# What is needed
Give the listing again word for word. Skip the pictures.
+++
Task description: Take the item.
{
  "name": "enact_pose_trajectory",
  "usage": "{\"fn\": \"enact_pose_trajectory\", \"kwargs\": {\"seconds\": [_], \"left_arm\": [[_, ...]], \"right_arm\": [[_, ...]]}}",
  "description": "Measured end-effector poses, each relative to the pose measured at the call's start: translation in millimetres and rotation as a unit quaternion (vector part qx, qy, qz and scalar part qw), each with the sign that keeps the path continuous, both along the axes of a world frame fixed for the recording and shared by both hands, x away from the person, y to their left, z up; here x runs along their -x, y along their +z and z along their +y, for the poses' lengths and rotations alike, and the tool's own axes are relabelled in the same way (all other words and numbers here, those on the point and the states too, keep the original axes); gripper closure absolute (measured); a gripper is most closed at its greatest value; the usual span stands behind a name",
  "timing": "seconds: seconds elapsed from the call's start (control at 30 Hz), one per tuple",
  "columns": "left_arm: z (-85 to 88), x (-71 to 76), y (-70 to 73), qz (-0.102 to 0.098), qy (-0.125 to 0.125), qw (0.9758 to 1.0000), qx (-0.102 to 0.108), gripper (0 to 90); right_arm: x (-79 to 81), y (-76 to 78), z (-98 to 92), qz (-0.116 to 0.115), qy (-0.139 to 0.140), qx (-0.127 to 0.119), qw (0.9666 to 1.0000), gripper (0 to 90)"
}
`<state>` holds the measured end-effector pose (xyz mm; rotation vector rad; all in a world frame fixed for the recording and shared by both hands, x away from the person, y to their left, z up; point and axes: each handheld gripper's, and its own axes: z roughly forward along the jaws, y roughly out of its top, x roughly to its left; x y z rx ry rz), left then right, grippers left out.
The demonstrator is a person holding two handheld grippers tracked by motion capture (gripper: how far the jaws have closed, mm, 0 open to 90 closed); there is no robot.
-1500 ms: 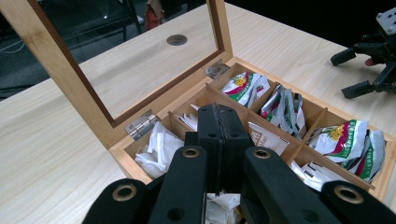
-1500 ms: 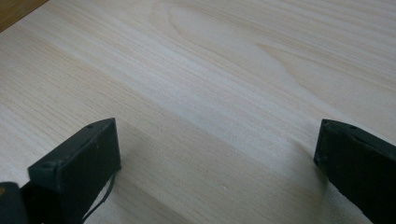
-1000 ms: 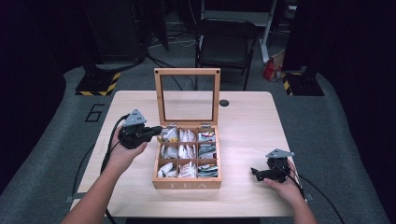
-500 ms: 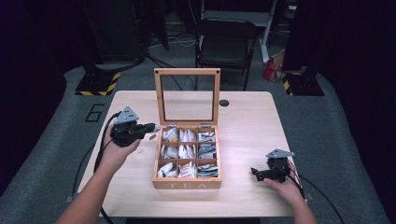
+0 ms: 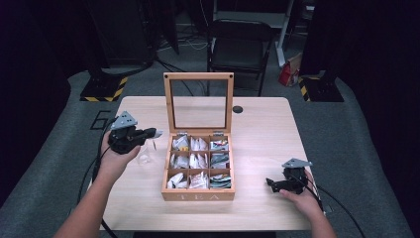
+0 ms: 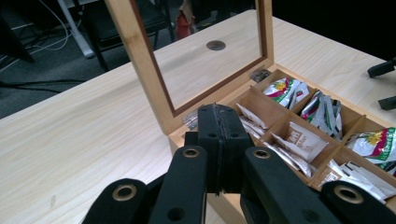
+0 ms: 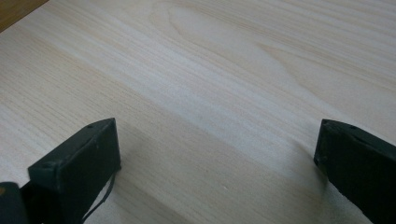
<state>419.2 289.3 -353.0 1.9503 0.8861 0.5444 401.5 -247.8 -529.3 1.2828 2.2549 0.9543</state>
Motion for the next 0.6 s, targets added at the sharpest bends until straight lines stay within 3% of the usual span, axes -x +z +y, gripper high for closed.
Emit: {"fn": "enact_pose_trajectory", "kwargs": {"seconds": [0.6], "left_arm": [[23.7, 0.6, 1.9, -0.002, 0.027, 0.9996, 0.000, 89.5]], "right_arm": [[0.0, 0.0, 0.0, 0.000, 0.000, 0.000, 1.0000, 0.0]]}}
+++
# Task result
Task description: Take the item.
{
  "name": "enact_pose_trajectory",
  "usage": "{\"fn\": \"enact_pose_trajectory\", \"kwargs\": {\"seconds\": [_], \"left_arm\": [[_, ...]], \"right_arm\": [[_, ...]]}}",
  "description": "Measured end-effector poses, each relative to the pose measured at the call's start: translation in millimetres and rotation as a unit quaternion (vector part qx, qy, qz and scalar part qw), each with the sign that keeps the path continuous, both along the axes of a world frame fixed for the recording and shared by both hands, x away from the person, y to their left, z up; here x runs along their -x, y along their +z and z along their +y, for the poses' lengths and rotations alike, and the tool's own axes are relabelled in the same way (all other words and numbers here, those on the point and the states too, keep the original axes); gripper closure absolute (measured); a gripper is most closed at its greatest value; the usual span stands behind a name",
  "timing": "seconds: seconds elapsed from the call's start (control at 30 Hz), one per tuple",
  "columns": "left_arm: z (-85 to 88), x (-71 to 76), y (-70 to 73), qz (-0.102 to 0.098), qy (-0.125 to 0.125), qw (0.9758 to 1.0000), qx (-0.102 to 0.108), gripper (0 to 90); right_arm: x (-79 to 81), y (-76 to 78), z (-98 to 92), qz (-0.116 to 0.115), qy (-0.139 to 0.140), qx (-0.127 to 0.119), qw (0.9666 to 1.0000), gripper (0 to 90)"
}
`<state>` holds the measured end-effector pose (xyz mm; rotation vector rad; all in a world frame fixed for the recording and shared by both hands, x away from the person, y to their left, z up; point and axes: each handheld gripper's, and its own axes: z roughly forward along the jaws, y roughly out of its top, x roughly to its left; x y z rx ry rz), left then right, grippers left out.
The demonstrator is a person holding two handheld grippers tracked by motion capture (gripper: how far the jaws have closed, mm, 0 open to 90 closed); there is no robot.
-1500 ms: 
-1500 ms: 
-1000 ms: 
-500 ms: 
+0 ms: 
+0 ms: 
+0 ms: 
<state>419.2 289.3 -353.0 1.9503 0.8861 0.5444 401.5 -247.8 -529.3 1.2828 2.2549 0.9543</state>
Motion for the next 0.6 s, targets added at the sharpest bends until straight lines stay within 3% of the usual span, axes -x +z +y, gripper high for closed.
Emit: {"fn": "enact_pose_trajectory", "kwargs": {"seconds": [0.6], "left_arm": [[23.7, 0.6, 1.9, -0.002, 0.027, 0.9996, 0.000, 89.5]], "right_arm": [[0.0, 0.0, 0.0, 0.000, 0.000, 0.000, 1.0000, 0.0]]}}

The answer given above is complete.